* **Work task**:
Report each line of the records below that holds the word "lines".

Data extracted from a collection
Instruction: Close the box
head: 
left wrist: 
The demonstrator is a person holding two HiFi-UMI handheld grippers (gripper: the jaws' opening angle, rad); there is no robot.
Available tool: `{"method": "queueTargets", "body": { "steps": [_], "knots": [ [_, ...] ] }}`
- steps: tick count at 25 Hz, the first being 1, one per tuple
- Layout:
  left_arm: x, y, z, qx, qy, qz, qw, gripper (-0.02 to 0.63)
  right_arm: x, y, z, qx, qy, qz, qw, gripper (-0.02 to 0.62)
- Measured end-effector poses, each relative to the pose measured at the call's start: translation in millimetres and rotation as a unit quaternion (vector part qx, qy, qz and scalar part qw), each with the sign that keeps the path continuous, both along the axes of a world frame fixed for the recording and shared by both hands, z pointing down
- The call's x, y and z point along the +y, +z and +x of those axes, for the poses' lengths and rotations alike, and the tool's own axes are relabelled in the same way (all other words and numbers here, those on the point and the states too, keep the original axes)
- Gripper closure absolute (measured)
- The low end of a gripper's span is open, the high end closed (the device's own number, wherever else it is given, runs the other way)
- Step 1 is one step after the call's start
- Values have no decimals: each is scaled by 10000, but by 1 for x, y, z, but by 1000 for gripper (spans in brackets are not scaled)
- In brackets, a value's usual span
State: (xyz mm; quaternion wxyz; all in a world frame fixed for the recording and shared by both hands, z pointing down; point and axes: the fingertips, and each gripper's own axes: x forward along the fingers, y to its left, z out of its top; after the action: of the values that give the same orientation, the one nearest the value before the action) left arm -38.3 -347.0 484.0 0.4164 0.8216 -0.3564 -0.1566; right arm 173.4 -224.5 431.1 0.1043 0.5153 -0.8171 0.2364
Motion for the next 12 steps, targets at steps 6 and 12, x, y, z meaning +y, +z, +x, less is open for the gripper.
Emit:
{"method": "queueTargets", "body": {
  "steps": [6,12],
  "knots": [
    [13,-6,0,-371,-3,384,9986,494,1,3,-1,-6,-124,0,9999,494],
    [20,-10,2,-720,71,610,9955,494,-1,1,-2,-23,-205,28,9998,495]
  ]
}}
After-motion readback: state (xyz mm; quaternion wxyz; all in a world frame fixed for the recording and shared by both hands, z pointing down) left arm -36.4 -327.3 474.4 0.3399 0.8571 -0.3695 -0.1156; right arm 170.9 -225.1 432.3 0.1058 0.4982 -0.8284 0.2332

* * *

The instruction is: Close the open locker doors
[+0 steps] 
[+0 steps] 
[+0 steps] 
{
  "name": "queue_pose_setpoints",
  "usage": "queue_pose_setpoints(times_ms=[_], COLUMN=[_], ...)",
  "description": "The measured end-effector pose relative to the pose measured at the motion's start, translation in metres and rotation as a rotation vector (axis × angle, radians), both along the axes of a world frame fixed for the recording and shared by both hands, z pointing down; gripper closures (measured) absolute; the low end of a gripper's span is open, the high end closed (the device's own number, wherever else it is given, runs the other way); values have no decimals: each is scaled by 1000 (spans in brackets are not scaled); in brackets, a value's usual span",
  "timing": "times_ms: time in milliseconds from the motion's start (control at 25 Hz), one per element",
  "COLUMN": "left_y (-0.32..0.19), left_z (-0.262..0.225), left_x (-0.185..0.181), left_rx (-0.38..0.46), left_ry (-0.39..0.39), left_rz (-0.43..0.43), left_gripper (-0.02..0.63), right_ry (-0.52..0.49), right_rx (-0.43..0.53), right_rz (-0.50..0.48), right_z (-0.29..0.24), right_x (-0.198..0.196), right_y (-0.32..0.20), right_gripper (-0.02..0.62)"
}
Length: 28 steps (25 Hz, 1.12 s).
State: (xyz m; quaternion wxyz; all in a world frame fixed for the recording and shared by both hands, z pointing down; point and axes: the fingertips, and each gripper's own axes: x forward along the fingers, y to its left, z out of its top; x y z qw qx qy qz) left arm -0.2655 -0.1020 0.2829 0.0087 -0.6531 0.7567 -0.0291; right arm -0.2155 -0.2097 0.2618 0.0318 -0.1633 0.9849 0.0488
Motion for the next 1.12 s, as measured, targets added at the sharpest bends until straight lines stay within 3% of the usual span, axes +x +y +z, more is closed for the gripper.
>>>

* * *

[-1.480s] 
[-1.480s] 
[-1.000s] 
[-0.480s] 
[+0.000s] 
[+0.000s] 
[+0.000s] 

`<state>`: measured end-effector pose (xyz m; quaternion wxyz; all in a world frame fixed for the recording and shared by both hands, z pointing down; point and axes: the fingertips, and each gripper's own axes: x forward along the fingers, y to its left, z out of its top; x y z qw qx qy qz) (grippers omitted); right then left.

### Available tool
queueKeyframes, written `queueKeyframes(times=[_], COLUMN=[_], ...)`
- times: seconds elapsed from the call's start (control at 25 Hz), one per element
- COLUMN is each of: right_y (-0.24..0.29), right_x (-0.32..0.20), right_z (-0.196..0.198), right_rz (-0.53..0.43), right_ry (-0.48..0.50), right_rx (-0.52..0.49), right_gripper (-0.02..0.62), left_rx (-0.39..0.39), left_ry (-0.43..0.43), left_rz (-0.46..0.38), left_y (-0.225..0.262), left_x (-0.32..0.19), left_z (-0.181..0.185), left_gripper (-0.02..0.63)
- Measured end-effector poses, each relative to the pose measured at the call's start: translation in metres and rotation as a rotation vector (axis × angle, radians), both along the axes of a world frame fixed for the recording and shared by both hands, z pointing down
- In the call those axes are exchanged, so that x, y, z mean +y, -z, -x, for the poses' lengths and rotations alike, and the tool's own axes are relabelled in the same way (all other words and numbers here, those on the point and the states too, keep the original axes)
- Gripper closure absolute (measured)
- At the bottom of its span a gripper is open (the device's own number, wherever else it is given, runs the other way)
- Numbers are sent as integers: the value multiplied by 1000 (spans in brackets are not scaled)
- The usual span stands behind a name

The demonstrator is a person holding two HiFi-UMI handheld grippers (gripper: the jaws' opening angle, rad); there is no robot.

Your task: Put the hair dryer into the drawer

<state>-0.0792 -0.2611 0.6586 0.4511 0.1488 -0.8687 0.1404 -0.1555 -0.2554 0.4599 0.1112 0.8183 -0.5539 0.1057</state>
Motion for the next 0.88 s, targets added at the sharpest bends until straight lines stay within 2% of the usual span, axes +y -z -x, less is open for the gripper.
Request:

* **Result of the exercise**:
Motion for the next 1.12 s, as measured, targets added at the sharpest bends until straight lines stay within 3% of the usual span, axes +x +y +z, more is closed for the gripper.
Motion for the next 0.88 s, targets added at the sharpest bends until straight lines stay within 2% of the usual span, axes +y -z -x, less is open for the gripper.

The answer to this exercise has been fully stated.